Vergütung eines Rechtsanwalts als Betreuer eines vermögenden Betreuten
Gründe:
I. Im Verfahren über die von der Betreuerin beantragte Genehmigung der geschlossenen Unterbringung der Betroffenen bestellte
das Amtsgericht den Beteiligten zu 1 zum Verfahrenspfleger. Mit Schreiben vom 16.9.1994 beantragte dieser eine Vergütung von
276,40 DM (4 Stunden zu 60 DM und Fahrtkosten von 36,40 DM). Auf Anfrage des Amtsgerichts teilte die Betreuerin am 13.10.
1994 mit, daß sich das Vermögen der Betroffenen auf 7 200 DM belaufe. Mit Beschluß vom 18.10.1994 setzte das Amtsgericht die
Vergütung antragsgemäß fest und stellte fest, daß diese aus dem Vermögen der Betroffenen zu entrichten sei. Auf die Beschwerde
(eingelegt namens der Betroffenen von der Betreuerin, zu deren Aufgabenkreis auch die Vermögenssorge gehört) hob das Landgericht
mit Beschluß vom 22.12.1994 den Beschluß des Amtsgerichts vom 18.10.1994 auf und verwies die Sache zur erneuten Entscheidung
an das Amtsgericht zurück. In den Gründen seiner Entscheidung führte das Landgericht aus, das Vermögen der Betreuten betrage
nach Mitteilung der Betreuerin nur 7.200 DM; die Betreute sei daher mittellos, der Anspruch des Verfahrenspflegers richte
sich gegen die Staatskasse.
Mit Beschluß vom 1.2.1995 setzte das Amtsgericht die Vergütung gegen die Staatskasse auf 276,40 DM fest. Hiergegen wendete
sich die Staatskasse mit der Begründung, die Betreute sei nicht mittellos, sie verfüge nach Mitteilung der Betreuerin vom
1.11.1994 über ein Vermögen von 8.338,04 DM. Das Landgericht wies mit Beschluß vom 14.3.1995 die Beschwerde als unbegründet
zurück, da die Betreute aus den Gründen des Beschlusses vom 22.12.1994 als vermögenslos anzusehen sei. Hiergegen richtet sich
die weitere Beschwerde der Staatskasse.
II. 1. Die weitere Beschwerde ist zulässig.
Sie ist nicht durch § 16 Abs. 2
ZSEG ausgeschlossen. Diese Bestimmung eröffnet im gerichtlichen Festsetzungsverfahren nur die Erstbeschwerde und schließt die
weitere Beschwerde grundsätzlich aus (BayObLGZ 1993, 123; BayObLG FamRZ 1994, 1332; BayObLG Rpfleger 1984, 270).

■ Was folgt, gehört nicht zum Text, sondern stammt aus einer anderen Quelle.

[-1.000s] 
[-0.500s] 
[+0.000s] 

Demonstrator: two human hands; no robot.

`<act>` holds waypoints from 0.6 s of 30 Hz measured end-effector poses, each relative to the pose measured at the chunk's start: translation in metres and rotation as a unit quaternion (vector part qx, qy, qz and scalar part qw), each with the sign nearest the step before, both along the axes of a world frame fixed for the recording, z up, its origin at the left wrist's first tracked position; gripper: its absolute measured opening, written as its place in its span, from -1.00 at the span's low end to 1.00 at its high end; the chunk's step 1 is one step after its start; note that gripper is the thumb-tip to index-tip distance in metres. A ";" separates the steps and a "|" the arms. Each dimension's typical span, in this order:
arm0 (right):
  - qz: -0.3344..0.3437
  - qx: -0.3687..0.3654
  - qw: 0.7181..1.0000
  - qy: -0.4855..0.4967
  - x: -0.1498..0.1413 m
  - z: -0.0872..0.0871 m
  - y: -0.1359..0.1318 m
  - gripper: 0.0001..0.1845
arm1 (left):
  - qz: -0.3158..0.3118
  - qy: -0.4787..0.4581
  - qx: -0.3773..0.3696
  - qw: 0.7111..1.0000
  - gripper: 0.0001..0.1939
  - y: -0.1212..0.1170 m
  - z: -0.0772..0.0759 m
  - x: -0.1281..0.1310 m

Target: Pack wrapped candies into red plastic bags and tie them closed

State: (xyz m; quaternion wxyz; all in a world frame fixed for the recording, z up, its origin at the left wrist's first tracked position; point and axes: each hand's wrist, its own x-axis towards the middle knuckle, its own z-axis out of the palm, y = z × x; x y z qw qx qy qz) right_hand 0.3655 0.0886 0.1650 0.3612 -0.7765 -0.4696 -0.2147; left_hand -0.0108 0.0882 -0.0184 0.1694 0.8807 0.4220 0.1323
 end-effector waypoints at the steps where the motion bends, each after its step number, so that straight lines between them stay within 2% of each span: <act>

Dieser Ausschluß greift nach dem Sinn der in § 16 Abs. 2
ZSEG getroffenen Regelung nur ein, wenn die Höhe des festgesetzten Betrages angegriffen wird. Ziel der weiteren Beschwerde ist
hier jedoch nicht eine Abänderung des im Festsetzungsverfahren zuerkannten Betrages, sondern die Feststellung, daß das Festsetzungsverfahren
an sich unzulässig ist, weil die Voraussetzungen für eine Inanspruchnahme der Staatskasse nicht vorliegen. In diesem Fall
steht § 16
ZSEG der Zulässigkeit der weiteren Beschwerde nicht entgegen (BayObLGZ 1995 Nr. 37; OLG Köln Rpfleger 1994, 417; SchlHOLG BtPrax 1994, 139).
2. Die weitere Beschwerde ist begründet; sie führt zur Aufhebung der Beschlüsse des Landgerichts vom 14.3.1995 und des Amtsgerichts
vom 1.2.1995 über die Festsetzung der Vergütung gegen die Staatskasse und zur Bewilligung einer Vergütung aus dem Vermögen
der Betroffenen. Denn die Betroffene ist nicht mittellos im Sinn des §
1836 Abs.
2
BGB.
Diese Entscheidung ist nicht schon - verfahrensrechtlich - dadurch ausgeschlossen, daß das Landgericht in seinem Beschluß
vom 22.12.1994 zu dem gegenteiligen Ergebnis gekommen ist und dieser Beschluß von keinem der Beteiligten angefochten wurde.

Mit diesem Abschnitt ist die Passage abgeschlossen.